**Your instructions:** All that is wanted is the exact text of the lines below from the one with "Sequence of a" through the one with "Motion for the", inclusive, minus any pictures.

**Data block:**
········
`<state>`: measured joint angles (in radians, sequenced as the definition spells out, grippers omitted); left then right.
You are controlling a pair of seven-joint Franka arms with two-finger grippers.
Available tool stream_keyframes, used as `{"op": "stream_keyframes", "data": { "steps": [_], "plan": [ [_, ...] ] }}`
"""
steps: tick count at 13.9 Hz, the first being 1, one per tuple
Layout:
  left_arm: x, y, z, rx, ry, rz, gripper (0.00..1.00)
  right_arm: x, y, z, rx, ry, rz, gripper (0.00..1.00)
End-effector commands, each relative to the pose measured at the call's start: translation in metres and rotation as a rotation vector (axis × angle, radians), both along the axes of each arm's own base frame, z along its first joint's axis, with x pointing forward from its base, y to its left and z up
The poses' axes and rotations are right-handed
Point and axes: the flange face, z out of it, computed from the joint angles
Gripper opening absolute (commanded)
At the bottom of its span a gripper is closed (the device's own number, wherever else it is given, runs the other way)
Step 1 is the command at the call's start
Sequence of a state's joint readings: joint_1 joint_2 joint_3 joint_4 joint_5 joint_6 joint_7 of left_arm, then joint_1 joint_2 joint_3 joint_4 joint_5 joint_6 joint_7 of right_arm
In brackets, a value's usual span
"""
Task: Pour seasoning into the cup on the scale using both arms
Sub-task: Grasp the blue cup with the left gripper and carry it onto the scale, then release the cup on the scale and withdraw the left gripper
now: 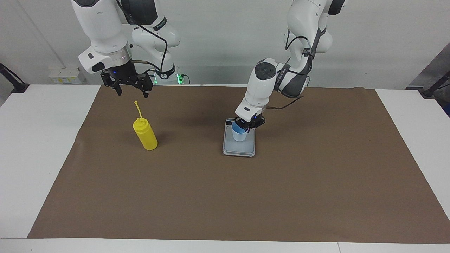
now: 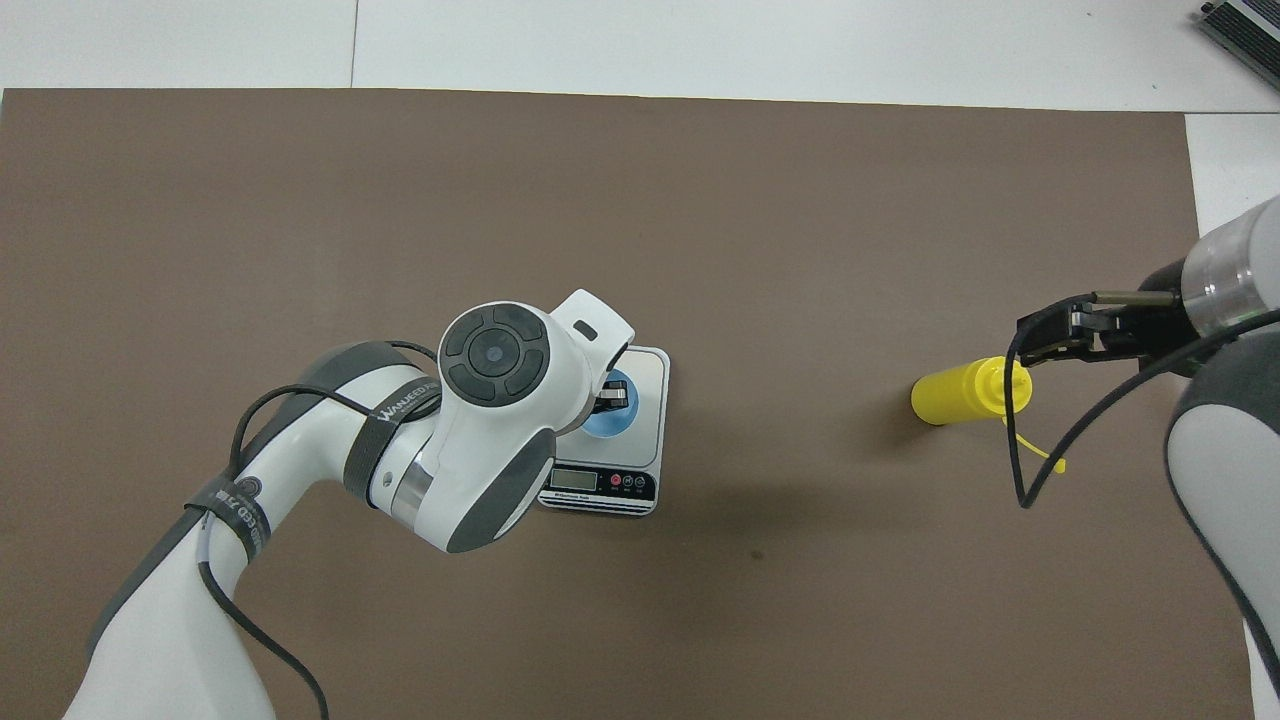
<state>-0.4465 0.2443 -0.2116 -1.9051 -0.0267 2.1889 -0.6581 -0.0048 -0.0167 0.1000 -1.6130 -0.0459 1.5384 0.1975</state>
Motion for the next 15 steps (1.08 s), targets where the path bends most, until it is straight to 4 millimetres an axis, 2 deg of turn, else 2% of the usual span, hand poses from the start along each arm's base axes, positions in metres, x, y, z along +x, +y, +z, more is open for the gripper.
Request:
{"op": "stream_keyframes", "data": {
  "steps": [1, 2, 3, 5, 7, 8, 12, 14, 15],
  "plan": [
    [0.002, -0.001, -0.001, 0.008, -0.022, 0.008, 0.06, 0.002, 0.0, -0.002, 0.005, -0.015, -0.01, 1.0],
    [0.003, 0.001, -0.001, 0.009, -0.021, 0.011, 0.5, 0.003, 0.0, -0.003, 0.006, -0.026, -0.02, 1.0],
    [0.003, 0.002, -0.001, 0.022, -0.024, 0.004, 0.99, 0.005, 0.0, -0.004, 0.006, -0.047, -0.033, 1.0],
    [0.009, 0.01, 0.009, 0.058, -0.052, -0.014, 1.0, 0.007, 0.0, -0.004, 0.006, -0.057, -0.052, 1.0],
    [0.025, 0.037, 0.041, 0.088, -0.061, 0.012, 1.0, 0.007, -0.004, -0.004, 0.007, -0.06, -0.09, 0.99],
    [0.032, 0.053, 0.056, 0.104, -0.071, -0.006, 1.0, 0.007, -0.005, -0.004, 0.006, -0.061, -0.116, 0.92],
    [0.047, 0.134, 0.109, 0.144, -0.05, -0.073, 1.0, 0.011, -0.04, -0.008, 0.102, -0.037, -0.373, 0.9],
    [0.045, 0.169, 0.139, 0.149, -0.057, -0.117, 1.0, 0.015, -0.043, -0.014, 0.113, -0.025, -0.538, 0.94],
    [0.045, 0.193, 0.152, 0.152, -0.054, -0.145, 1.0, 0.018, -0.043, -0.019, 0.128, -0.017, -0.573, 0.96]
  ]
}}
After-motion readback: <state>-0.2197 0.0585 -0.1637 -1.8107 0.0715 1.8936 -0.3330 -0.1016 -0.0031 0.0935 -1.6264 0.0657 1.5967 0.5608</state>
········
**Task response:**
Sequence of a state's joint readings: joint_1 joint_2 joint_3 joint_4 joint_5 joint_6 joint_7 of left_arm, then joint_1 joint_2 joint_3 joint_4 joint_5 joint_6 joint_7 of right_arm
In brackets, a value's usual span
"""
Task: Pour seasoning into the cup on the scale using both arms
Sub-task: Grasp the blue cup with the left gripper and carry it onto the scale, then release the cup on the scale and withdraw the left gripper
now: 
now: 
<state>-0.4465 0.2443 -0.2116 -1.9051 -0.0267 2.1889 -0.6581 -0.0048 -0.0167 0.1000 -1.6130 -0.0459 1.5384 0.1975</state>
Motion for the next 15 steps (1.08 s), targets where the path bends most, until it is straight to 4 millimetres an axis, 2 deg of turn, else 2% of the usual span, hand poses from the start along each arm's base axes, positions in metres, x, y, z along +x, +y, +z, more is open for the gripper.

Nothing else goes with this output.